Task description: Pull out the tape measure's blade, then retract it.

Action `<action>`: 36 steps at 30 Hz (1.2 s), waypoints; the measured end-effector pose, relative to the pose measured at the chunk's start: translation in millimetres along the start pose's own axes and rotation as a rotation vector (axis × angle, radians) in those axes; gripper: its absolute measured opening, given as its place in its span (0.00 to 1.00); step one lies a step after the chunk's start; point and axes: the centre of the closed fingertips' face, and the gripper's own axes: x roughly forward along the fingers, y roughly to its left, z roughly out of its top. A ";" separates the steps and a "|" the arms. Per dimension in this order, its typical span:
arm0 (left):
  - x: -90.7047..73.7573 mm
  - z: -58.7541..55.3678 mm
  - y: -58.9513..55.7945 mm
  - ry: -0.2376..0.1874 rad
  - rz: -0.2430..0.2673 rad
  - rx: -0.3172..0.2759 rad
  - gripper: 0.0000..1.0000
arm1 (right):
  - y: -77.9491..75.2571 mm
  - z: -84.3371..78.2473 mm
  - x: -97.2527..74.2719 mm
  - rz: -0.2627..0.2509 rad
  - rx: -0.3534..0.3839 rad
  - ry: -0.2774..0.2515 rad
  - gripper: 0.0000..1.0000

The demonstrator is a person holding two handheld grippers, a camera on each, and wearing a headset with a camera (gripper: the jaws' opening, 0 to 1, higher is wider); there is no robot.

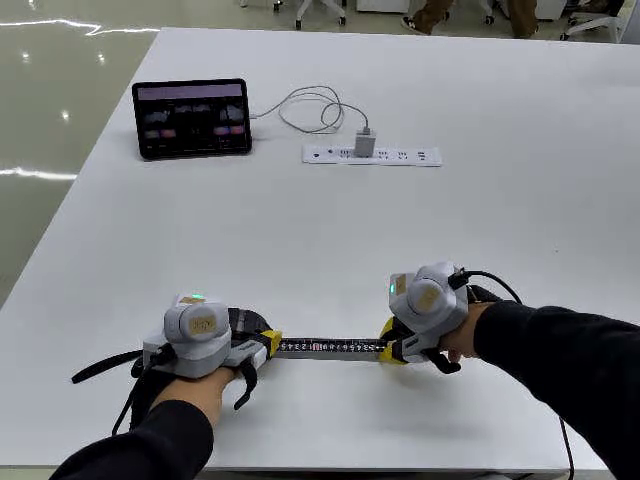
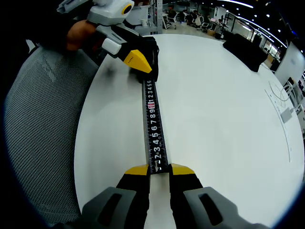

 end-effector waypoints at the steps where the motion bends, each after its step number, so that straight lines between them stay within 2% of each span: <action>1: 0.0 0.0 0.0 0.000 0.000 0.000 0.62 | 0.1 0.2 0.2 0.000 0.001 0.000 0.11; 27: -0.7 0.3 0.0 0.000 -0.002 -0.001 0.62 | 0.1 16.4 10.3 0.013 -0.014 -0.007 0.11; 36: -0.7 0.1 -0.2 0.002 -0.001 -0.004 0.62 | -1.0 21.7 11.8 0.017 0.008 -0.023 0.11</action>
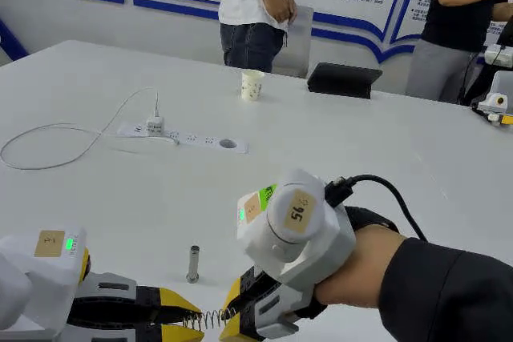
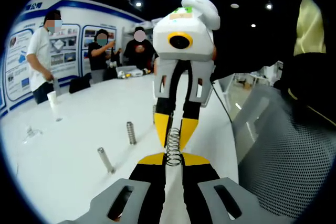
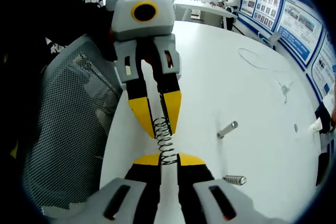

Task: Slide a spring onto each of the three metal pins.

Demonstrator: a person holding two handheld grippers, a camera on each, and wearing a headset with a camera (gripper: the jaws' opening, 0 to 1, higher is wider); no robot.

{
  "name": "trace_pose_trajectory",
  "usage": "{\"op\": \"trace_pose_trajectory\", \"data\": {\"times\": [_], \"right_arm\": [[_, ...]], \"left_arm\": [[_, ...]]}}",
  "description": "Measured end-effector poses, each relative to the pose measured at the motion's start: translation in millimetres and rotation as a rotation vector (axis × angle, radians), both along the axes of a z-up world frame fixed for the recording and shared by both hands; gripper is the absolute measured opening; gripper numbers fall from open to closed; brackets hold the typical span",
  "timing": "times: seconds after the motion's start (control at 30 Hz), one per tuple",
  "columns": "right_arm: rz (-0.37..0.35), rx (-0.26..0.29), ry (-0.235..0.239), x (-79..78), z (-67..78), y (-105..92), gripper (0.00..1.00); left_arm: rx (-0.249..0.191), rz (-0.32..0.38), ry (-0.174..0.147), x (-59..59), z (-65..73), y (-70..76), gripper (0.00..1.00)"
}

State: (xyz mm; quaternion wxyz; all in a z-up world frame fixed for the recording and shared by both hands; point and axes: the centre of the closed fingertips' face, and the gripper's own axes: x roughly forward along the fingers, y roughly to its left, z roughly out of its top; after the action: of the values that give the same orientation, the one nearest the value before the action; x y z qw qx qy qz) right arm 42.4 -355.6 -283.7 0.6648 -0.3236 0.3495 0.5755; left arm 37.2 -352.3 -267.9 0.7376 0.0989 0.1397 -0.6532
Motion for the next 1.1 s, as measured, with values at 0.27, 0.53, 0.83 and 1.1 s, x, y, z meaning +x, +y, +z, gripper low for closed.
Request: {"op": "trace_pose_trajectory", "data": {"times": [0.27,0.53,0.83,1.1], "right_arm": [[0.013,0.037,-0.014,-0.6,20.5,10.6,0.12],[0.039,0.055,-0.024,-4.8,29.6,23.1,0.12],[0.06,0.045,-0.038,-4.2,32.8,33.7,0.12],[0.061,0.029,-0.042,-0.1,34.1,34.0,0.12]], "left_arm": [[0.008,0.006,0.0,1.3,-2.0,0.6,0.11],[0.011,0.005,-0.003,1.0,-2.9,0.7,0.11],[0.011,0.01,-0.005,2.1,-3.8,0.8,0.11],[0.012,0.036,-0.005,6.9,-4.2,4.3,0.19]]}}
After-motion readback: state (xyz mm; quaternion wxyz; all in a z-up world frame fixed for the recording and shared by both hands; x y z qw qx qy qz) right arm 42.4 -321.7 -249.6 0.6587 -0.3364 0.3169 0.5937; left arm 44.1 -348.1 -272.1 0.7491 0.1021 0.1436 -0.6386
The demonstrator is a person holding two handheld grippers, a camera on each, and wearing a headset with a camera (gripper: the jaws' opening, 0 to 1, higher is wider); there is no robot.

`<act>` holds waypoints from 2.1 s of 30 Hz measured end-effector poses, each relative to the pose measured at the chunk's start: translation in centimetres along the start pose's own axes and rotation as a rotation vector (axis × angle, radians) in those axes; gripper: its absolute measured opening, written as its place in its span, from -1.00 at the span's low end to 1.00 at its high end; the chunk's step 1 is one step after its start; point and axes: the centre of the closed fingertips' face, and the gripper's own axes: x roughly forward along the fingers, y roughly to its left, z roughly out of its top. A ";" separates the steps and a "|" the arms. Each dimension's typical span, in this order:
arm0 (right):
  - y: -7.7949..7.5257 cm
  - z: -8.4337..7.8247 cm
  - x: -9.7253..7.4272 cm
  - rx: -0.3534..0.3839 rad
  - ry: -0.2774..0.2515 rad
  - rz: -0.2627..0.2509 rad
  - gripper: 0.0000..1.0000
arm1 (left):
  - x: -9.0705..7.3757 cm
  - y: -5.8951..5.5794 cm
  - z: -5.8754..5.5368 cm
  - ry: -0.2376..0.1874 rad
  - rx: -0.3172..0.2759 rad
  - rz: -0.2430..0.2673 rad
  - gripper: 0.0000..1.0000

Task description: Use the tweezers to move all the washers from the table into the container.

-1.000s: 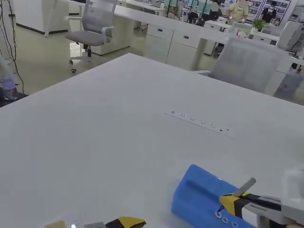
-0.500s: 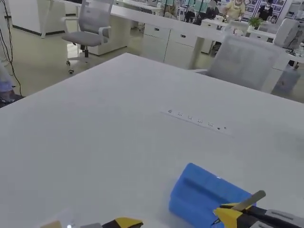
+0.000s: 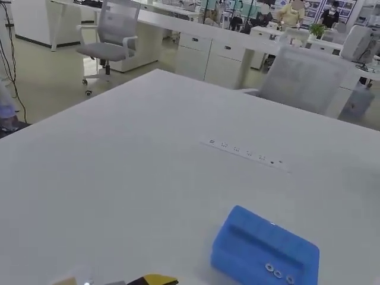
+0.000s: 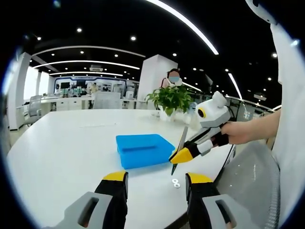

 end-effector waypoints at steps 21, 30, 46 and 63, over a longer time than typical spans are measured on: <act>0.2 -2.1 0.6 0.010 0.074 -0.012 -0.90 | 0.0 0.1 0.1 -0.001 -0.001 0.002 -0.07; 0.4 -2.6 0.4 -0.026 0.081 -0.033 -0.89 | 0.0 0.1 0.0 0.000 0.002 0.006 -0.07; 1.0 -2.5 1.0 -0.304 0.155 -0.072 -0.90 | 0.0 0.1 0.1 -0.003 0.004 0.009 -0.07; 0.7 -1.1 -0.3 -0.274 0.117 -0.087 -0.91 | -0.1 0.2 0.0 -0.005 0.006 0.004 -0.08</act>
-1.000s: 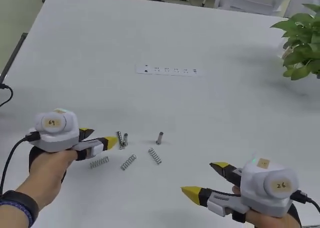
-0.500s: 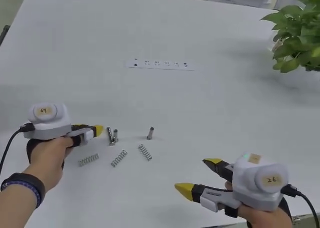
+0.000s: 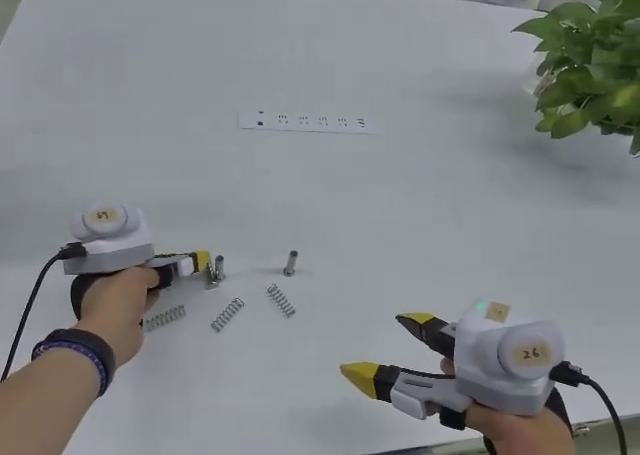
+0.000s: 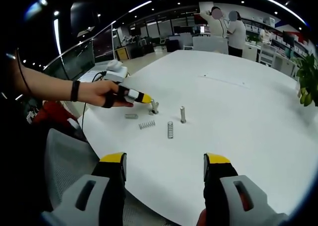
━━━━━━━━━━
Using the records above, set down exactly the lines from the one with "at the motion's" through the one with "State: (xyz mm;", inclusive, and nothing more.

Result:
  "description": "Measured end-effector poses, each relative to the pose measured at the motion's start: translation in millimetres and rotation as a rotation vector (axis × angle, radians), both along the axes of a z-up world frame fixed for the recording and shared by both hands; gripper is the absolute measured opening; gripper numbers fall from open to closed; brackets hold the typical span",
  "timing": "times: seconds after the motion's start (control at 30 Hz), one per tuple",
  "columns": "right_arm: rz (-0.37..0.35), rx (-0.26..0.29), ry (-0.235..0.239), x (-79..78), z (-67..78), y (-105..92), gripper (0.00..1.00); left_arm: rx (-0.249..0.191), rz (-0.32..0.38), ry (-0.174..0.147), x (-59..59), z (-65..73), y (-70..76), gripper (0.00..1.00)"
}

State: (xyz mm; quaternion wxyz; all in a z-up world frame fixed for the recording and shared by both hands; point and axes: the centre of the closed fingertips' face, and the gripper's own axes: x roughly forward along the fingers, y roughly to its left, z roughly out of its top; after the action: of the values that give the same orientation, the one nearest the value before the action; x y z qw qx qy qz) right arm 42.4 -355.6 -283.7 0.6648 -0.3236 0.3495 0.5755; left arm 37.2 -352.3 -267.9 0.7376 0.0989 0.1397 -0.6532

The output is now finished.